### Task instructions
Among the records that follow, set down only the lines from the one containing "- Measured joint" to the one containing "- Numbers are", both included, exactly.

[Records contained in a dataset]
===============

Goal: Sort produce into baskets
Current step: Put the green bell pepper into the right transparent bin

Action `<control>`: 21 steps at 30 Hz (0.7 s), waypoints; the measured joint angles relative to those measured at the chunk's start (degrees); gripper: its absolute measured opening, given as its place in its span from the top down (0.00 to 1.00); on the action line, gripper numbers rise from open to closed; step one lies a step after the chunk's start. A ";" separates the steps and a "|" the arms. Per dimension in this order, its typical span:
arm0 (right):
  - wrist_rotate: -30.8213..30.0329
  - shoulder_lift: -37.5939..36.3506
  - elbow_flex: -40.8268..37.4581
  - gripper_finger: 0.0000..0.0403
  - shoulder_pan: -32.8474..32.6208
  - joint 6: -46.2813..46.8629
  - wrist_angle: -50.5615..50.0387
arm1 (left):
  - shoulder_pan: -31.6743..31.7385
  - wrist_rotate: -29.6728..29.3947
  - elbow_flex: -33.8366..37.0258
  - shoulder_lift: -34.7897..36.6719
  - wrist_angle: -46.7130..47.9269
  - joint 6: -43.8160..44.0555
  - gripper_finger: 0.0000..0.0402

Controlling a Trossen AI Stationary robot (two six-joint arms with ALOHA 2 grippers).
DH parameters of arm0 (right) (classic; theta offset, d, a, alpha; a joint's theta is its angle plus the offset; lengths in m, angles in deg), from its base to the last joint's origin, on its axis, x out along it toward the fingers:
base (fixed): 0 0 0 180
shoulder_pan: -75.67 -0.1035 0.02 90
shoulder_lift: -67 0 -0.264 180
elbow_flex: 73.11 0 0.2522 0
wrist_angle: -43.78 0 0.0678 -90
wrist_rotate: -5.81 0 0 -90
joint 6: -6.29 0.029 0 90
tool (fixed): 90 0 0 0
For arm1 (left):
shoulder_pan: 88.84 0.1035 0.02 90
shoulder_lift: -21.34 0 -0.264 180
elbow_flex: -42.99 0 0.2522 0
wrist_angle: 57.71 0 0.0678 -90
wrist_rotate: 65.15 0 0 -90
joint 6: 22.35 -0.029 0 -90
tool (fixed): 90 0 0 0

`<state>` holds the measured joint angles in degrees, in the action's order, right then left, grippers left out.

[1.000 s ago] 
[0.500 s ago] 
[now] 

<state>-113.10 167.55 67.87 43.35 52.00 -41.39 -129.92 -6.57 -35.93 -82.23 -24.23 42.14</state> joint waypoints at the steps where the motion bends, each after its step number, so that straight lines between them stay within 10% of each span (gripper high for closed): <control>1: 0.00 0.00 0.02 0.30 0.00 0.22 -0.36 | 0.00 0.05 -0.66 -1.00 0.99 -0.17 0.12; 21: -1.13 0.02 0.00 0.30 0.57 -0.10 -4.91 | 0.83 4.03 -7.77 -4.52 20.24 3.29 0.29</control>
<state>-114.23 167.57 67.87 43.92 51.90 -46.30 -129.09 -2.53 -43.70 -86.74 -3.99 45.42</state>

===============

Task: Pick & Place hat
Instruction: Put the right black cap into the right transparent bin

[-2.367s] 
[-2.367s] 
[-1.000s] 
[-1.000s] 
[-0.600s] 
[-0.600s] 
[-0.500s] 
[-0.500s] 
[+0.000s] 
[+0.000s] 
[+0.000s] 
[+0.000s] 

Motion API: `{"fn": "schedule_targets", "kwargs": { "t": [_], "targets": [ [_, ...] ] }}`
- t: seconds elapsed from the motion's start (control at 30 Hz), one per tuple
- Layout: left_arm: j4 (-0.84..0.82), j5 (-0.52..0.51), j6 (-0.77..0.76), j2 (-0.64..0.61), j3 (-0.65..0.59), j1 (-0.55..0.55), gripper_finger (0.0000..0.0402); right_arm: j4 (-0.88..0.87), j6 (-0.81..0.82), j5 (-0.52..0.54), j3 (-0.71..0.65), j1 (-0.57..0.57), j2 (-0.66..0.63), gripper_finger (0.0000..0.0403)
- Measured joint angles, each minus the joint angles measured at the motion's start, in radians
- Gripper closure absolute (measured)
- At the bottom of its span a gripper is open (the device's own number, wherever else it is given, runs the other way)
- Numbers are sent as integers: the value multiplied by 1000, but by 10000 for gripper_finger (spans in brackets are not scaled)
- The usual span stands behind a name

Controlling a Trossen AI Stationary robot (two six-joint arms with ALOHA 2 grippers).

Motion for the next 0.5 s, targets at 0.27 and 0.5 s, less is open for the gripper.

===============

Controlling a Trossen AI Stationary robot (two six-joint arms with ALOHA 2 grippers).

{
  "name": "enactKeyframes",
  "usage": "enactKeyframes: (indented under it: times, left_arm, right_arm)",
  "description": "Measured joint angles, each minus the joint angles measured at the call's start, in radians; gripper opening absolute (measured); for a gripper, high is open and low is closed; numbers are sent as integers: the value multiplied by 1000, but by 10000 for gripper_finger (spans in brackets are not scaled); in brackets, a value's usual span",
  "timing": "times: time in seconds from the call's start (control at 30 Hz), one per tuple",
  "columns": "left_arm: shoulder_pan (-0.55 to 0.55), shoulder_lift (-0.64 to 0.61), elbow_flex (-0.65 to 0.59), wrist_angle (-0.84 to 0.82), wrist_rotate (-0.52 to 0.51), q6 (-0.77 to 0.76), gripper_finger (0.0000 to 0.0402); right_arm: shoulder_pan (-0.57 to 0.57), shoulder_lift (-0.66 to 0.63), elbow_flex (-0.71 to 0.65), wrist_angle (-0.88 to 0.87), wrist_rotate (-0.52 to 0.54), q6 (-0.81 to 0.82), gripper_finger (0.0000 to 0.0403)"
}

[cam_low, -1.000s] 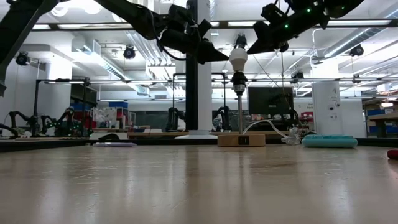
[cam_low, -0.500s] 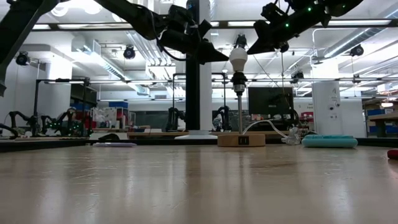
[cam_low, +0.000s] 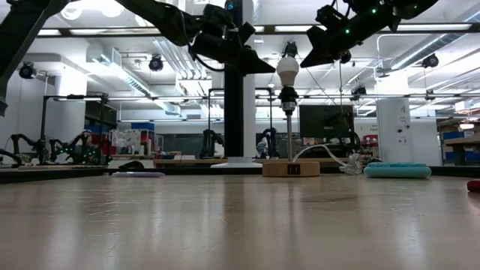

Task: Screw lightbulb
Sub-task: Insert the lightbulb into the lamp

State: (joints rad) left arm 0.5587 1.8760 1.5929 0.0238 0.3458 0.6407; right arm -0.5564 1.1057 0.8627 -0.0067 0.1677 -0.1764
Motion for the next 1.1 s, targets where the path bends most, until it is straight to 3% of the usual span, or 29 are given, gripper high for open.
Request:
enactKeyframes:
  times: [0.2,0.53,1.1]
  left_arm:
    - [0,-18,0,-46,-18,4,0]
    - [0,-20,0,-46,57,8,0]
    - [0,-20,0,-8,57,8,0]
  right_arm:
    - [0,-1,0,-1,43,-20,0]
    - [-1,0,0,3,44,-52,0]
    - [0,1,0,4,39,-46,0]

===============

### Result of this task
- Measured joint angles, each minus the joint angles measured at the motion's start, in radians
- Gripper closure absolute (measured)
- At the bottom of its span a gripper is open (the device's own number, wherever else it is given, runs the other way)
- Numbers are sent as integers: the value multiplied by 1000, but by 10000 for gripper_finger (spans in brackets are not scaled)

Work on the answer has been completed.